-- GOAL OF THE EXERCISE --
Retype only the lines at the head of the records, first through the one with "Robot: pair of", exactly as written.

++++ DATA LISTING

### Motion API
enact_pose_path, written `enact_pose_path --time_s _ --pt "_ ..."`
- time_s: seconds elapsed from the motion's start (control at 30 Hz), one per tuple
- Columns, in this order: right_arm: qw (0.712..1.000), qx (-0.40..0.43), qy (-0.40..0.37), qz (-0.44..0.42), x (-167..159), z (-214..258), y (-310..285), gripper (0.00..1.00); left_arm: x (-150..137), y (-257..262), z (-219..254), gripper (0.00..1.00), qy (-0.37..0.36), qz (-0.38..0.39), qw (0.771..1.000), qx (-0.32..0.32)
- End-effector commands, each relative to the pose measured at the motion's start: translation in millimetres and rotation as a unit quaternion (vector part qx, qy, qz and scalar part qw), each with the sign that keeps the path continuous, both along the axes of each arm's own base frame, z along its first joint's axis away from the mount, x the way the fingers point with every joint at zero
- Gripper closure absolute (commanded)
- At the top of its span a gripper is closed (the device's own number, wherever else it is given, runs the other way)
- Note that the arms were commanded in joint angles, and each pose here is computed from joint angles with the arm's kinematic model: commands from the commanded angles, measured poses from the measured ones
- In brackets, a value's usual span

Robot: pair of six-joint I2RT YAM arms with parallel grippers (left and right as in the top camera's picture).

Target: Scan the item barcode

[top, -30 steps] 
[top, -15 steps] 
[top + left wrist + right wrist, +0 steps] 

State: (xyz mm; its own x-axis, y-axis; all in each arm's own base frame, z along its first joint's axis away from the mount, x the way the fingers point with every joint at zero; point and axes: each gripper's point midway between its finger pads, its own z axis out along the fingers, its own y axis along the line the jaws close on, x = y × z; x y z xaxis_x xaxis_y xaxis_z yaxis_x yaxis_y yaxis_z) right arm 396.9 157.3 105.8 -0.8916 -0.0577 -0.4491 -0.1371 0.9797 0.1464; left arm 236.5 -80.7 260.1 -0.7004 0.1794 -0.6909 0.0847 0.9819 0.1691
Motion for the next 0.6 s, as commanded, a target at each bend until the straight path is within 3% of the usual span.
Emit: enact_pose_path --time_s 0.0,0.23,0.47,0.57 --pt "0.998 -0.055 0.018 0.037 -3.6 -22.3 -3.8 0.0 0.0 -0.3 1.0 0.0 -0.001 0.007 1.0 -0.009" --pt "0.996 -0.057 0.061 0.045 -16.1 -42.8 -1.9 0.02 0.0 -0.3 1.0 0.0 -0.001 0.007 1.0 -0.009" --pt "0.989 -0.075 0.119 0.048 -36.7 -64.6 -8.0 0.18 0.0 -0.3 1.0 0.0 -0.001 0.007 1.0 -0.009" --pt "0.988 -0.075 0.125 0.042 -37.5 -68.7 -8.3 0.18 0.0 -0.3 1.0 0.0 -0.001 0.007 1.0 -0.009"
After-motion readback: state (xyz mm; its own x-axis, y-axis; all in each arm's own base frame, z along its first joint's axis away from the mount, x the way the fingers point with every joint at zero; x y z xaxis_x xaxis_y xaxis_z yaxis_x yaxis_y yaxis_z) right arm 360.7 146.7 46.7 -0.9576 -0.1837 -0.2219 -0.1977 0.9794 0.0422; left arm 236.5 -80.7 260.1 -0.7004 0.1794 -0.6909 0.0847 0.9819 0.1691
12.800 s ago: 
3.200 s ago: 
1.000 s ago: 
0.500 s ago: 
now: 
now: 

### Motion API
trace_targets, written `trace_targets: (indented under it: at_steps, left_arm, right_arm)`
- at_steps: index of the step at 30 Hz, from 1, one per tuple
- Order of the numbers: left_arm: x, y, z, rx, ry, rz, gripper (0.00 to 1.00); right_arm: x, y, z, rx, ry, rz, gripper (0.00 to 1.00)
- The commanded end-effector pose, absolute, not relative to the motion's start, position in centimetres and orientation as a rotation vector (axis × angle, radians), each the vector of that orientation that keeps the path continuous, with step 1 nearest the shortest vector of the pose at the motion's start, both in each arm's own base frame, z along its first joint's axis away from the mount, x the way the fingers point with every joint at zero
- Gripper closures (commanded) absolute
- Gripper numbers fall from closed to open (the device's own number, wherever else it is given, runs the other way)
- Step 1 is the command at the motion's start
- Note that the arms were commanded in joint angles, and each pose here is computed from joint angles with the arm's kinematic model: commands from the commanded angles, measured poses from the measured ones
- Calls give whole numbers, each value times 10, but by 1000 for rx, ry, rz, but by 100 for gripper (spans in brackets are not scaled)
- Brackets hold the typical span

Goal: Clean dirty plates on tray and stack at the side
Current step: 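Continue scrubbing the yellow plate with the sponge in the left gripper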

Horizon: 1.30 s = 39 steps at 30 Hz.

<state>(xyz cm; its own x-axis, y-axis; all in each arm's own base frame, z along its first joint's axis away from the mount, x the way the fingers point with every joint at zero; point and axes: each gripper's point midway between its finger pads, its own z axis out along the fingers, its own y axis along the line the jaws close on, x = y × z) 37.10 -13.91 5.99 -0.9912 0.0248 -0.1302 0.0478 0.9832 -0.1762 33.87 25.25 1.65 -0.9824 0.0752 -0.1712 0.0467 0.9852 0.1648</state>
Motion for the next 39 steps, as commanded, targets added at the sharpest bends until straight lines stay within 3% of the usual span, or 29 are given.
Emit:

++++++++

-- THE COMPLETED TASK --
### Motion API
enact_pose_path, written `enact_pose_path --time_s _ --pt "_ ..."`
- time_s: seconds elapsed from the motion's start (control at 30 Hz), one per tuple
- Columns, in this order: right_arm: qw (0.712..1.000), qx (-0.40..0.43), qy (-0.40..0.37), qz (-0.44..0.42), x (-167..159), z (-214..258), y (-310..285), gripper (0.00..1.00); left_arm: x (-150..137), y (-257..262), z (-219..254), gripper (0.00..1.00), qy (-0.37..0.36), qz (-0.38..0.39), qw (0.771..1.000), qx (-0.32..0.32)
- End-effector commands, each relative to the pose measured at the motion's start: translation in millimetres and rotation as a unit quaternion (vector part qx, qy, qz and scalar part qw), each with the sign that keeps the path continuous, both along the axes of each arm's own base frame, z along its first joint's axis away from the mount, x the way the fingers point with every joint at zero
- Gripper closure absolute (commanded)
- At the top of its span a gripper is closed (the device's own number, wherever else it is given, runs the other way)
- Note that the arms were commanded in joint angles, and each pose here is computed from joint angles with the arm's kinematic model: commands from the commanded angles, measured poses from the measured ones
- In brackets, a value's usual span

Robot: pair of six-joint I2RT YAM arms with parallel grippers (left and right as in the top camera's picture).

Nothing else is needed for the answer.